# [Brief]
All lines in the records that carry the string "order" are to be shown.

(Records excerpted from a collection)
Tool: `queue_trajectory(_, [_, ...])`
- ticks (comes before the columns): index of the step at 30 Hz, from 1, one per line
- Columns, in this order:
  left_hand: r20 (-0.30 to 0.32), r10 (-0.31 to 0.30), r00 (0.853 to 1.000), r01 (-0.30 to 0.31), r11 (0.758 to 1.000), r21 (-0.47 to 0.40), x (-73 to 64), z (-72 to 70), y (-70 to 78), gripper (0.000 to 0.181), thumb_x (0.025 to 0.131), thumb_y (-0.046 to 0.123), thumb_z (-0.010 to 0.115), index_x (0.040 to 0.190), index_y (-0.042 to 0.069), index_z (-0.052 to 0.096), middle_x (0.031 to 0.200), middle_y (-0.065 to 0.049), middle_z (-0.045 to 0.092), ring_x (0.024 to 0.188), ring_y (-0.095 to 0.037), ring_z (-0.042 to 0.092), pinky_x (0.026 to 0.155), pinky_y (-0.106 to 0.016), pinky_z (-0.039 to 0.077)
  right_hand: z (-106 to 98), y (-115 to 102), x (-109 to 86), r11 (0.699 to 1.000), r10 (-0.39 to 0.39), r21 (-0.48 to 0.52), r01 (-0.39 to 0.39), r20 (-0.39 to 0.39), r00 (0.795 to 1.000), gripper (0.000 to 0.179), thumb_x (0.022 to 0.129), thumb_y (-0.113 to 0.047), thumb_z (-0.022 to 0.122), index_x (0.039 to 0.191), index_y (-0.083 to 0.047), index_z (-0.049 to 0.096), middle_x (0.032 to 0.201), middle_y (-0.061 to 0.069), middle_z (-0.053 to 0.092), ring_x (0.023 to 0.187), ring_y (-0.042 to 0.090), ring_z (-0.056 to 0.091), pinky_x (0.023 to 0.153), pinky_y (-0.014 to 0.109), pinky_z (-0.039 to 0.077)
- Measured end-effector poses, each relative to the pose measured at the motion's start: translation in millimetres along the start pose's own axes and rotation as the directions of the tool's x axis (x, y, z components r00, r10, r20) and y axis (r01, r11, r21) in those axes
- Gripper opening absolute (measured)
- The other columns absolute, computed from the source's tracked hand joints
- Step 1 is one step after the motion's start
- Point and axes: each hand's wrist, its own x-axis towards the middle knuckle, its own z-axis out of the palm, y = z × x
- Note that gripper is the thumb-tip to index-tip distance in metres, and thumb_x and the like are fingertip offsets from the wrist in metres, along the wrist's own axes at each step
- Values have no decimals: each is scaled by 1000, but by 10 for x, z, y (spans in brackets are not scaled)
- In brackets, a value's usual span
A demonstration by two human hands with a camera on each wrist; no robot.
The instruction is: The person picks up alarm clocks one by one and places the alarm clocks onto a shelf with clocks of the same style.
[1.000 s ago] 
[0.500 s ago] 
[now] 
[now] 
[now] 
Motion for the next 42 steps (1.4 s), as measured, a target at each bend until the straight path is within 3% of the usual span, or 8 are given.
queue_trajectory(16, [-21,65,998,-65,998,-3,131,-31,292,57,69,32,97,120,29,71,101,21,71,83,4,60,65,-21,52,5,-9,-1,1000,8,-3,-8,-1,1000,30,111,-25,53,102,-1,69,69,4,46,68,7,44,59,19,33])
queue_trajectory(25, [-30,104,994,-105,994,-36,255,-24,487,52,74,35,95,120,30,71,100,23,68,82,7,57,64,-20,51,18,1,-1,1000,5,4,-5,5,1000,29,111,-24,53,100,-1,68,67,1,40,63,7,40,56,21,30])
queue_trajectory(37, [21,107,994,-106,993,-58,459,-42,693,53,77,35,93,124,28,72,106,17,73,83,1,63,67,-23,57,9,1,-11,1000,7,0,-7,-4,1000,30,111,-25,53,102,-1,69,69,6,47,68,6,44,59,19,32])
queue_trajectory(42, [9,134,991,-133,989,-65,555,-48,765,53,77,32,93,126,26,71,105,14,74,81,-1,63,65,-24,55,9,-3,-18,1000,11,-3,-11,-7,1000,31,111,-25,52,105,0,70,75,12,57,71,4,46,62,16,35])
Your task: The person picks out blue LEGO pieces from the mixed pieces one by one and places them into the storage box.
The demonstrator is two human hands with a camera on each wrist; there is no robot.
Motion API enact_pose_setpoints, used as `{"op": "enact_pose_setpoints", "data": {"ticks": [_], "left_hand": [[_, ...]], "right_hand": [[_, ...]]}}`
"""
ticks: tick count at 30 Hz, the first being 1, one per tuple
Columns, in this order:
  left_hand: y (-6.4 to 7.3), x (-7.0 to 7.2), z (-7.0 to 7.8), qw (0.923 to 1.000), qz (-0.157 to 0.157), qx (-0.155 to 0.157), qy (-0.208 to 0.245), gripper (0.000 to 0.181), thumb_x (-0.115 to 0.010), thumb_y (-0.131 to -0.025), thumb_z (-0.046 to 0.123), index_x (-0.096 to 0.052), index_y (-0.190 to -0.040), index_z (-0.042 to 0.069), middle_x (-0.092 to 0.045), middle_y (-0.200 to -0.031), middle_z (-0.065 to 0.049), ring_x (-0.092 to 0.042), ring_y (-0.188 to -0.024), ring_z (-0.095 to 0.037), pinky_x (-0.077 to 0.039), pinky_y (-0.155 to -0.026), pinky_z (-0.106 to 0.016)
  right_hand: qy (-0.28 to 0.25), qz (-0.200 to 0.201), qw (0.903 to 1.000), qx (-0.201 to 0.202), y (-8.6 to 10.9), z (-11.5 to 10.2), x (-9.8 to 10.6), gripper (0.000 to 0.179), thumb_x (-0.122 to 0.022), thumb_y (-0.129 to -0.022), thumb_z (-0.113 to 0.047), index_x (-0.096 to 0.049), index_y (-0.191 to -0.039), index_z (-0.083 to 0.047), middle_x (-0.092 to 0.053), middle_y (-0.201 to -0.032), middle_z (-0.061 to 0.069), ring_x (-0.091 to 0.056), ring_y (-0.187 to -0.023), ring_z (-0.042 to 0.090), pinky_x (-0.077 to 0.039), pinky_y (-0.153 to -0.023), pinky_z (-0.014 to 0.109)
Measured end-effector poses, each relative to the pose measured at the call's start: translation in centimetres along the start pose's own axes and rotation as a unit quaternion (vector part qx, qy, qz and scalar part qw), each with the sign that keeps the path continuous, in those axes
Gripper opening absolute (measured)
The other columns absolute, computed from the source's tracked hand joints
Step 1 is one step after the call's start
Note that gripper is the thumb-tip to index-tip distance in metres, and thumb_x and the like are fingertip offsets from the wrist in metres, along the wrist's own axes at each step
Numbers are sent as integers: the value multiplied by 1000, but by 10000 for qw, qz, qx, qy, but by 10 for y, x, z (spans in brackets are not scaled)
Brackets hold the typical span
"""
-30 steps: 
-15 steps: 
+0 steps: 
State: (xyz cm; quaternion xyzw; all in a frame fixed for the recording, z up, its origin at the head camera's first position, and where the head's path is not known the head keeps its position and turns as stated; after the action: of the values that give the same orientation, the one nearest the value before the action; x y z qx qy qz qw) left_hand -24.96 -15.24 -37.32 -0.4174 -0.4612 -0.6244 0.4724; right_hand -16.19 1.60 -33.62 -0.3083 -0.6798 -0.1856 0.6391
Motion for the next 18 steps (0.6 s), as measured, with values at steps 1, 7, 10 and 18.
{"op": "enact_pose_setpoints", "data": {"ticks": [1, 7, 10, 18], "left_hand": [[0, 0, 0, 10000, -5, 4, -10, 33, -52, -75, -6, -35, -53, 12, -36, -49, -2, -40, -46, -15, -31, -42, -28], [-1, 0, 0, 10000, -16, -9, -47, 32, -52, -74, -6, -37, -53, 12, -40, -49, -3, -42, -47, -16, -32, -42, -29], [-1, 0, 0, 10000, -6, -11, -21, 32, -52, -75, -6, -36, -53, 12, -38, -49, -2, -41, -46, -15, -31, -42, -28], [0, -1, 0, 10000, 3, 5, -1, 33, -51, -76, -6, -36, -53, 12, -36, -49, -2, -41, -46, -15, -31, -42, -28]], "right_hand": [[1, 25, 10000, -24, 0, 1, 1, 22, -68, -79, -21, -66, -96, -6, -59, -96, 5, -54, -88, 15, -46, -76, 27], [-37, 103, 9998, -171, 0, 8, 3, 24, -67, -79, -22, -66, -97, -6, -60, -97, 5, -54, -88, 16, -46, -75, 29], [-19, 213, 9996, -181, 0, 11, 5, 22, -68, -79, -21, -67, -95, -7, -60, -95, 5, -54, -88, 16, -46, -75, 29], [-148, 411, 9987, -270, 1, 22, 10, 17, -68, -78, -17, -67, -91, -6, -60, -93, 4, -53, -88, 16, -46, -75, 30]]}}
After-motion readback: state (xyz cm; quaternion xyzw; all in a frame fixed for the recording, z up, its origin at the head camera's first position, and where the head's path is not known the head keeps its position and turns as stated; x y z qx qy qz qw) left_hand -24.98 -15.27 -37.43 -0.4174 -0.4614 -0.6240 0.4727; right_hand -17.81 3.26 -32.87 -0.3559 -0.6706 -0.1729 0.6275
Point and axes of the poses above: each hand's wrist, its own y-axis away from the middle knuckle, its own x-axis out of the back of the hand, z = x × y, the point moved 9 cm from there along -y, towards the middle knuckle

# [Problem solution]
- Columns, in this order:
Columns, in this order:

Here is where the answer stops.